Every line of the records that holds the word "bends" should be copied out.

------------

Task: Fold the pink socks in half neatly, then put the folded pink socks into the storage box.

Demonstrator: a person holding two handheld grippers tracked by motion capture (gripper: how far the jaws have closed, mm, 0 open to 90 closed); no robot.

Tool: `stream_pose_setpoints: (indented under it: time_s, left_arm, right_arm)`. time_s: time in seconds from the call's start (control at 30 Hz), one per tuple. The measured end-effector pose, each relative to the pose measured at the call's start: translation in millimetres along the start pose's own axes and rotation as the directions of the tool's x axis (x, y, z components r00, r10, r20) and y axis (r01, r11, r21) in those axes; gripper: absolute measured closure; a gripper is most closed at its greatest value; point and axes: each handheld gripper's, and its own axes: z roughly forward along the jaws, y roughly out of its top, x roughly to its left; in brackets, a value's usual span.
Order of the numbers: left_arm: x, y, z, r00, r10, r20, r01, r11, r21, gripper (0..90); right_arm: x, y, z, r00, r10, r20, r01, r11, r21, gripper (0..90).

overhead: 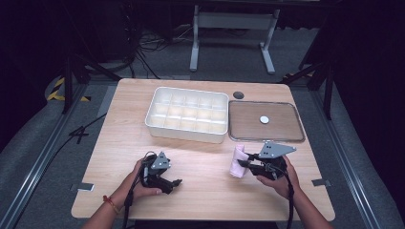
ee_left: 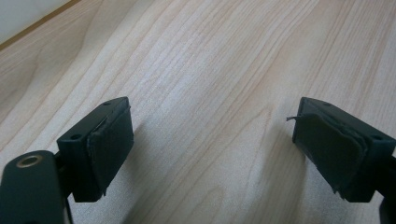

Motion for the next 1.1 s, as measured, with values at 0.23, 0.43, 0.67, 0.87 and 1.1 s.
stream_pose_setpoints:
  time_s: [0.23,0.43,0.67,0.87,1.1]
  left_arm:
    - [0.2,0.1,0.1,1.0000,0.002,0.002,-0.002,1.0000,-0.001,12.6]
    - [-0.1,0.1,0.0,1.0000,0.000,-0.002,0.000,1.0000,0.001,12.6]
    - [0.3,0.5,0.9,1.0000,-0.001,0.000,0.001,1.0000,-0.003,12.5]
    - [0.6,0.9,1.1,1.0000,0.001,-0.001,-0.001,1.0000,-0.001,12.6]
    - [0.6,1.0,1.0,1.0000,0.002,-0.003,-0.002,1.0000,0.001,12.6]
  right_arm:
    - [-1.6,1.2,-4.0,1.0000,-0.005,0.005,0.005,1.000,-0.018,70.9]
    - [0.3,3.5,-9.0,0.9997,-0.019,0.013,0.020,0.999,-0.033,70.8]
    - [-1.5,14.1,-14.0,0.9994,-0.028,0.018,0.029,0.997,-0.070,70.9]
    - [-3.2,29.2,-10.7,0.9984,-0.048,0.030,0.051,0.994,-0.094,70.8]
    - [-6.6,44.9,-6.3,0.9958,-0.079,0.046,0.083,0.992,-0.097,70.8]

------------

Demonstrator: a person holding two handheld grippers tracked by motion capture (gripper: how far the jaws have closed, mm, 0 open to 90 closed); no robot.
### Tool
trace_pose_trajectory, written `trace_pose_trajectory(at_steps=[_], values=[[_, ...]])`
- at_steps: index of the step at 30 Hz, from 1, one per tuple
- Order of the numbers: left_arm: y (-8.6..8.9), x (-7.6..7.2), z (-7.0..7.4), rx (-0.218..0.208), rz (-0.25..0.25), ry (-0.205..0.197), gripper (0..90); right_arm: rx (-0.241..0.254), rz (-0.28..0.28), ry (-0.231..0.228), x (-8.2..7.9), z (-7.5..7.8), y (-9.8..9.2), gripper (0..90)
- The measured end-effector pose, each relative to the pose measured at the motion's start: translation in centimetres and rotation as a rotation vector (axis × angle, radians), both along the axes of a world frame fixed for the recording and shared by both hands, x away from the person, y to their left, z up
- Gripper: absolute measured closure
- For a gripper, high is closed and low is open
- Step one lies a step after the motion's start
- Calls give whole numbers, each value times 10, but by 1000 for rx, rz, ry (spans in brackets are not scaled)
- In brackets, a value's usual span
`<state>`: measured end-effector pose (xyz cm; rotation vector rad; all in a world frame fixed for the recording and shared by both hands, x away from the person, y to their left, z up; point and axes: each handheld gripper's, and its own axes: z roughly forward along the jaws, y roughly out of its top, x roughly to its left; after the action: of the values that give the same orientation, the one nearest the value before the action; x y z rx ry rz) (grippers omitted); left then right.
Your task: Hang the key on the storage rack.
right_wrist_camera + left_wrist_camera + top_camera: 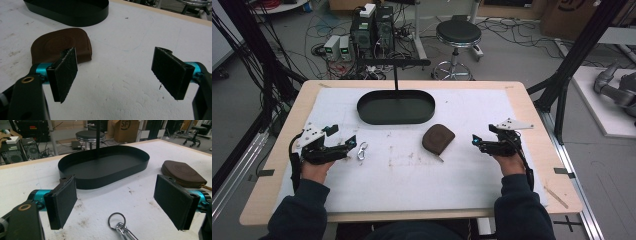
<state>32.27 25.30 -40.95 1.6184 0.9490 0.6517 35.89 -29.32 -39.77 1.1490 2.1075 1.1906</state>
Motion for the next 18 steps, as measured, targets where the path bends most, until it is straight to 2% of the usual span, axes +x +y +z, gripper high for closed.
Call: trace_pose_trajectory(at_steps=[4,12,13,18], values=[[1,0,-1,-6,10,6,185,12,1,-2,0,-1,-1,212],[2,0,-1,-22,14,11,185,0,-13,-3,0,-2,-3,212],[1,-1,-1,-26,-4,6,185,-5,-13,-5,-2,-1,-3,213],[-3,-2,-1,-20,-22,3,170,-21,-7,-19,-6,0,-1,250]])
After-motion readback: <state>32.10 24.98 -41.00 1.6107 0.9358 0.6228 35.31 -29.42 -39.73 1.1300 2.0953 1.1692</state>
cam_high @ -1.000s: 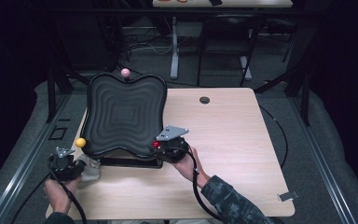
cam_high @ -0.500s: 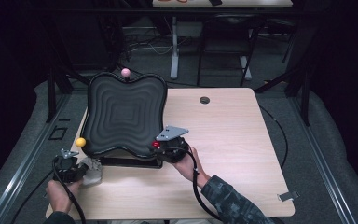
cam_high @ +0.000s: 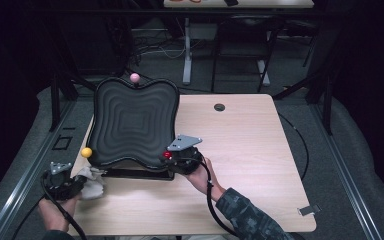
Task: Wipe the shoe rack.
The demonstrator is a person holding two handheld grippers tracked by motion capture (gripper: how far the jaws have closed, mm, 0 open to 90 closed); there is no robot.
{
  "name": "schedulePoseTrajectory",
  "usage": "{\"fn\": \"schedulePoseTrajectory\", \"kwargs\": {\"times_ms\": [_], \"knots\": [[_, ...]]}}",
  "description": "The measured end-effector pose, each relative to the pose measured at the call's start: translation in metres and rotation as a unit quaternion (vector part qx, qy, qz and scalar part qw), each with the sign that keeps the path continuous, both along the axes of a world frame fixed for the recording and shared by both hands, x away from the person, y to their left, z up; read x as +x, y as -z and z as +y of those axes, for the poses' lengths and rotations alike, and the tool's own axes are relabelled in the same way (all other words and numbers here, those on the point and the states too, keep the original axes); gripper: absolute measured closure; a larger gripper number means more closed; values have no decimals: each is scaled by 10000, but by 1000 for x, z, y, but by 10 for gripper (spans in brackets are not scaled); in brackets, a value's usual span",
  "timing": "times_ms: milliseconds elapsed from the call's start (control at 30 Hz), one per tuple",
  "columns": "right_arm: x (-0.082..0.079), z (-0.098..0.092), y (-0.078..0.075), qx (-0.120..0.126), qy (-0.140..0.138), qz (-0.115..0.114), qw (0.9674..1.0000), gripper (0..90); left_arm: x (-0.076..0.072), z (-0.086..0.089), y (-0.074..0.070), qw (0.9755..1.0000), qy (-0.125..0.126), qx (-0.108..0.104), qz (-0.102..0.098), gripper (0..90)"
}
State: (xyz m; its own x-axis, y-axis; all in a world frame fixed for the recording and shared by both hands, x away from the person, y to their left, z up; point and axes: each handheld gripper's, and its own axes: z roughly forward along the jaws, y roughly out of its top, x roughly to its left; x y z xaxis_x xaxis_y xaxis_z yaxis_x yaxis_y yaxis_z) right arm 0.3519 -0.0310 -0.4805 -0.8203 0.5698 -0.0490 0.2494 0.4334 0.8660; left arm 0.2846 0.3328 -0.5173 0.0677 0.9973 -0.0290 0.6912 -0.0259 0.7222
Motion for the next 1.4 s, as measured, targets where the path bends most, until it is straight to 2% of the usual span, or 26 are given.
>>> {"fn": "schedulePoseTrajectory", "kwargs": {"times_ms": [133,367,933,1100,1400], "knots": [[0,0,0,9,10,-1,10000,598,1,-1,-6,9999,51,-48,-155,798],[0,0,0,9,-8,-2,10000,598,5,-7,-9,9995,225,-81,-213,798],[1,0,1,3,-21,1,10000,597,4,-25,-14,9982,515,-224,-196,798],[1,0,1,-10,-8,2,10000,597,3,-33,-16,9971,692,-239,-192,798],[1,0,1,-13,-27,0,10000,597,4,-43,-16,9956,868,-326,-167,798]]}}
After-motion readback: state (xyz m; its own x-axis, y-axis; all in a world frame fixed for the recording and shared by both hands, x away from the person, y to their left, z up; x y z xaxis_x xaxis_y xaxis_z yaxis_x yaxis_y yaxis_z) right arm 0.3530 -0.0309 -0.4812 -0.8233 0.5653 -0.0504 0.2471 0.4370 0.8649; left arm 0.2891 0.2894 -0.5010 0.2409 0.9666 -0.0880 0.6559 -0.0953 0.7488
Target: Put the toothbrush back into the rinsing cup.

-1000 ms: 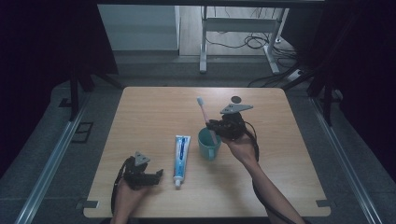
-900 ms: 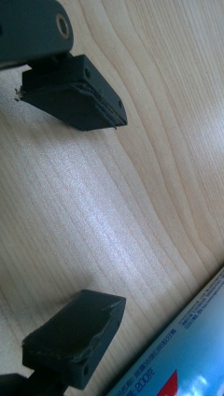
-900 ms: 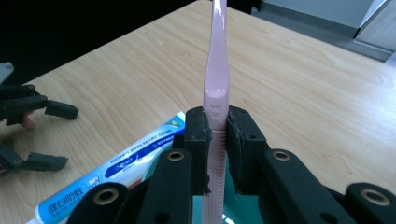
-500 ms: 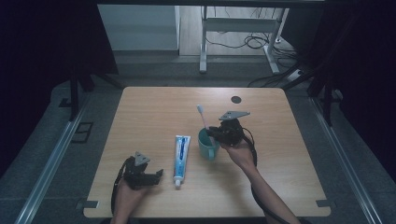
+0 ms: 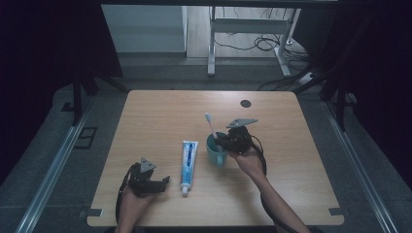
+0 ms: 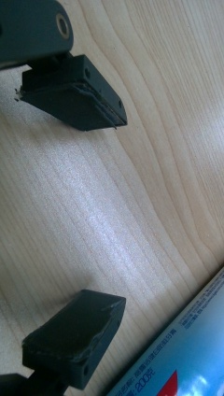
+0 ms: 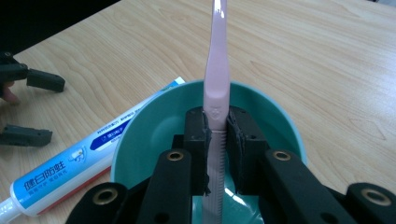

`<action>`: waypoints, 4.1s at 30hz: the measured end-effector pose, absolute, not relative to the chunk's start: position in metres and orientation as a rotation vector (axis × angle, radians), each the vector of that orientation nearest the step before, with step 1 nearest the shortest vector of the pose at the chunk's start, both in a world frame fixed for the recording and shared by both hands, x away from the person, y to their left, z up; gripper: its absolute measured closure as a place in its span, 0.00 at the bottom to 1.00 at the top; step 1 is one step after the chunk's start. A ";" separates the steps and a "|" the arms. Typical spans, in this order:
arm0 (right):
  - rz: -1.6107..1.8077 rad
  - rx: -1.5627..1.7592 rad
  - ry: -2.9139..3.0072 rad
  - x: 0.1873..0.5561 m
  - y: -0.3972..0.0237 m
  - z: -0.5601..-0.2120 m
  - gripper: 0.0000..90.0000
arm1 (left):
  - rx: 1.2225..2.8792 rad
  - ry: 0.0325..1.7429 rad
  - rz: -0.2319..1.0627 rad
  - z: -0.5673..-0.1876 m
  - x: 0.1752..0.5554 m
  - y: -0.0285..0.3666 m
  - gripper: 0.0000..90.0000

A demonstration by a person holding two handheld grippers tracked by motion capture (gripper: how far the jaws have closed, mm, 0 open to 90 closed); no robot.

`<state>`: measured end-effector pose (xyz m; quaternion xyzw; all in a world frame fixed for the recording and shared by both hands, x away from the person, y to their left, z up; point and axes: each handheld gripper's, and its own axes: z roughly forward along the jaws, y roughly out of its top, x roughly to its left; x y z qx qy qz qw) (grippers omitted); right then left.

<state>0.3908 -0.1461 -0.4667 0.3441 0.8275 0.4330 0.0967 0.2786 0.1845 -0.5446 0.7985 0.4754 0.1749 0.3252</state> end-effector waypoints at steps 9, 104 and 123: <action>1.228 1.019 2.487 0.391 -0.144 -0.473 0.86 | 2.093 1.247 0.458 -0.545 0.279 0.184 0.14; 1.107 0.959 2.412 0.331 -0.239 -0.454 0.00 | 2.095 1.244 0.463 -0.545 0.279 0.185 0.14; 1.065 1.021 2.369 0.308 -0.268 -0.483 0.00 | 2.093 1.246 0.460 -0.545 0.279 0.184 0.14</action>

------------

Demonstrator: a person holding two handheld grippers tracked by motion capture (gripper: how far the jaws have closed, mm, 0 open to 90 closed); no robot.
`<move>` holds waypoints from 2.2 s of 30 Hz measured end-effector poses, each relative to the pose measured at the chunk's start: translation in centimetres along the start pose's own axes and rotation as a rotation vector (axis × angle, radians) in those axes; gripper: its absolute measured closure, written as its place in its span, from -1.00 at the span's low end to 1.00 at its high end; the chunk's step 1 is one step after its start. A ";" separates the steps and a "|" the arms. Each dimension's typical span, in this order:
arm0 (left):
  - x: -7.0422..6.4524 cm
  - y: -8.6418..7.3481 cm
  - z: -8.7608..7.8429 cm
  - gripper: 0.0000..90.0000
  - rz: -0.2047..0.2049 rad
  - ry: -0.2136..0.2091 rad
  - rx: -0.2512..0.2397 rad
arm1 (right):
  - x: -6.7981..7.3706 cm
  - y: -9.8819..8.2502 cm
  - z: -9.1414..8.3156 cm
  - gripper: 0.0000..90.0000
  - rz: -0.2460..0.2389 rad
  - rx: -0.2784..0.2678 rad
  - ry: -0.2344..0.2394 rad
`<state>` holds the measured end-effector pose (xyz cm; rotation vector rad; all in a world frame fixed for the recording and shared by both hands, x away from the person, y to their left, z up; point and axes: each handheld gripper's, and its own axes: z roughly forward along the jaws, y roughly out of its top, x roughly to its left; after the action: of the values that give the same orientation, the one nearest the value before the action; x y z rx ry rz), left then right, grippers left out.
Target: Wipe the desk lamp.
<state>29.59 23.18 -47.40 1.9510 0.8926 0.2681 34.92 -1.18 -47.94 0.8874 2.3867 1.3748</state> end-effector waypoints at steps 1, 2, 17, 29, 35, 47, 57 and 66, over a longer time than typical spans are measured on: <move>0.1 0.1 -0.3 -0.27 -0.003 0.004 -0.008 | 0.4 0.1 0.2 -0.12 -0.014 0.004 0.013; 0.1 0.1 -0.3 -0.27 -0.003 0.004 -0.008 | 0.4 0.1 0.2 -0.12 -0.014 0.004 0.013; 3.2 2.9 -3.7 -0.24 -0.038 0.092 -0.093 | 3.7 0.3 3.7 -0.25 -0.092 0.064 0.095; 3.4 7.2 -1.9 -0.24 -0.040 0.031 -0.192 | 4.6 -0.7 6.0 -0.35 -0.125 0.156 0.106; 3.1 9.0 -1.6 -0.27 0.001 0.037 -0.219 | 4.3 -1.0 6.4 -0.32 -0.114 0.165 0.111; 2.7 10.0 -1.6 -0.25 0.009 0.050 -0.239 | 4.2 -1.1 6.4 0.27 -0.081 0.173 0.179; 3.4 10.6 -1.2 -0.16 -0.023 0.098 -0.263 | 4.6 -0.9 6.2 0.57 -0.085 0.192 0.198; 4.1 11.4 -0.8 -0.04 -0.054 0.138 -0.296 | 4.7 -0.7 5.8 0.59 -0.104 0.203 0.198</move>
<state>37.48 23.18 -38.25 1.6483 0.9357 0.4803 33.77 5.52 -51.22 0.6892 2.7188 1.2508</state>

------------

Answer area:
Motion for the next 18 steps, as measured, targets where the path bends most, until it is straight to 2% of the usual span, axes +x +y +z, gripper high for closed.
Motion for the next 1.4 s, as measured, targets where the path bends most, until it is straight to 2% of the usual span, or 26 are given.

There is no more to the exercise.